> Supplied data

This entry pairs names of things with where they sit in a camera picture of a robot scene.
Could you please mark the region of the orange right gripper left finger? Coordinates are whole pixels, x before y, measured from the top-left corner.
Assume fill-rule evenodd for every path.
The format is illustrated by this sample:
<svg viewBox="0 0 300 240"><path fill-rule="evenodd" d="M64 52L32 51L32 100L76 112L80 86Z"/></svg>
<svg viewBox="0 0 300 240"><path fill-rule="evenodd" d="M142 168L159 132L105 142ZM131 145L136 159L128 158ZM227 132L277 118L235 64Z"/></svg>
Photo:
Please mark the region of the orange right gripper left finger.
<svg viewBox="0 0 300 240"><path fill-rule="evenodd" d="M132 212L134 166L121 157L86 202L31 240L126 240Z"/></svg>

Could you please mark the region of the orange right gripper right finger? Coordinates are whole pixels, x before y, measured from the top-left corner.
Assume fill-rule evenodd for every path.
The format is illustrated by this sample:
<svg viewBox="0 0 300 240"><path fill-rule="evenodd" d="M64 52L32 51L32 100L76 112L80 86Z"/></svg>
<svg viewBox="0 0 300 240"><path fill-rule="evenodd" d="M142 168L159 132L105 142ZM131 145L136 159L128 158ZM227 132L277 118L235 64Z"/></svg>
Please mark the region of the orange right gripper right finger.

> The problem
For the material above, produce a word-for-word copy.

> Finished exercise
This entry pairs names of things with where they sit in a camera picture of a robot scene.
Could you please mark the region of the orange right gripper left finger? Coordinates are whole pixels, x before y, measured from the top-left corner.
Assume fill-rule evenodd for every path.
The format is illustrated by this sample:
<svg viewBox="0 0 300 240"><path fill-rule="evenodd" d="M64 52L32 51L32 100L76 112L80 86Z"/></svg>
<svg viewBox="0 0 300 240"><path fill-rule="evenodd" d="M142 168L159 132L105 142ZM131 145L136 159L128 158ZM227 132L277 118L235 64Z"/></svg>
Photo:
Please mark the region of the orange right gripper left finger.
<svg viewBox="0 0 300 240"><path fill-rule="evenodd" d="M132 212L134 166L121 157L86 202L31 240L126 240Z"/></svg>

Could you please mark the region of the orange right gripper right finger? Coordinates are whole pixels, x before y, measured from the top-left corner.
Assume fill-rule evenodd for every path.
The format is illustrated by this sample:
<svg viewBox="0 0 300 240"><path fill-rule="evenodd" d="M64 52L32 51L32 100L76 112L80 86Z"/></svg>
<svg viewBox="0 0 300 240"><path fill-rule="evenodd" d="M142 168L159 132L105 142ZM131 145L136 159L128 158ZM227 132L277 118L235 64Z"/></svg>
Please mark the region of the orange right gripper right finger.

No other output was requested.